While your CV should link to the area of work to which you are applying, the covering letter should link to the particular job. It should be tailored to the company or organisation, rather than a generic one-size-fits-all letter.

To do this you will need to research the organisation's:

  • values
  • work environment
  • training opportunities
  • products
  • location(s)

Be specific about why you are interested in the particular job or opportunity and aim to convey your enthusiasm for the role. You should ensure it highlights the key things you can offer and demonstrates your enthusiasm for the job.

Be clear about the skills you have that match the job requirements. Think about experiences you’ve had that will make you stand out from the crowd. Aim to highlight a key achievement, or detail a unique selling point that you have.

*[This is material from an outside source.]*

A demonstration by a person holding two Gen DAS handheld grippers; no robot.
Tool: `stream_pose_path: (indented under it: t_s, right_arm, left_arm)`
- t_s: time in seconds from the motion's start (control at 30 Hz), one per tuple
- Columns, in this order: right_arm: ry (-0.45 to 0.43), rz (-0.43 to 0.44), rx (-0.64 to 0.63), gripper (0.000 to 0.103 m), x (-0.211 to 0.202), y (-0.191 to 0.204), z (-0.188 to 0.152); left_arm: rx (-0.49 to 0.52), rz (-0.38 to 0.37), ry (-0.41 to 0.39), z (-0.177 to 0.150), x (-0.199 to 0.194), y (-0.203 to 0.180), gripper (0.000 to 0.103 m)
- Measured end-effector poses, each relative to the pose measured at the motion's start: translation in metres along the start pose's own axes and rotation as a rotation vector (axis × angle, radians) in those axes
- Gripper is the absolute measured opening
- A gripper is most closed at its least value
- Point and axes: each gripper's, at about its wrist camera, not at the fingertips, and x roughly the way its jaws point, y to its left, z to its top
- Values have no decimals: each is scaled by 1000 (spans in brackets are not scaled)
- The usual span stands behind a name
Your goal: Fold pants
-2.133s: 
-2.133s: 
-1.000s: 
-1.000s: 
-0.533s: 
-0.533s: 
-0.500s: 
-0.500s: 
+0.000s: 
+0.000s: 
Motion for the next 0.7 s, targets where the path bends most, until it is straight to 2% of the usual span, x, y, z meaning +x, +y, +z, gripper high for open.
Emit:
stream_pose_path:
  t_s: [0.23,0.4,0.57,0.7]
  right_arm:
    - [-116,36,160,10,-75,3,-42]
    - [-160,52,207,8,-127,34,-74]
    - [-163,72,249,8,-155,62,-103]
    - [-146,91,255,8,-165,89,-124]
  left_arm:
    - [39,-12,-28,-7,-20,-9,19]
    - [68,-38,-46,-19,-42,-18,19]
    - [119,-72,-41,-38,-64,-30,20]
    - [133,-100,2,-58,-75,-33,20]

What should go into your covering letter

A well structured and concise covering letter should contain 4 elements:

  • brief opening paragraph stating what you are applying for, and where you saw it advertised.
  • one or more paragraphs about the opportunity. This should detail why you are interested in the company and the role and demonstrate your enthusiasm for both.
  • one or more paragraphs about you; what you've got to offer in terms of skills, experiences and knowledge clearly demonstrating how you meet the job requirements.
  • finish up with any administrative information such as availability for interview and end with a short positive statement.

Use formal language and clear paragraphs to structure your letter. Write to a named person whenever possible and use the correct salutations.

How to write a speculative covering letter

You may want to contact an organisation to enquire about jobs or work experience, even though no vacancies have been advertised. For this you will need to write a speculative covering letter. This will contain all the standard information but also bear in mind these additional points:

  1. Write to a named person. Do your research online or phone the organisation to find out who you should write to.
  2. Be specific. Be clear about what you are seeking and give options so that if no full-time paid position is available you would be considered for temporary work, an internship, voluntary work etc.
  3. Follow up. This is especially important in speculative approaches, but is always good practice. Indicate at the end of your letter that you will follow up with a phone call after a period of time to check that your letter reached the correct person and to discuss any opportunities further – then remember to actually do this!

Applying overseas

The conventions, requirements and content of cover letters can vary greatly depending on where in the world you apply. Even the names of these letters can differ – 'motivation letter' and 'letter of introduction' are two common alternatives.

The Careers Service’s GoinGlobal is a great resource which includes advice on the requirements for the country to which you are applying.

Another way to help you write the most effective and appropriate cover letter is to use existing or new networks (like family or friends already working in the country) to help you understand what works best there.

You can also check out the Country Profiles on Prospects and TARGETjobs.

Our careers advisers will be happy to provide you with feedback on your cover letters, wherever you are applying.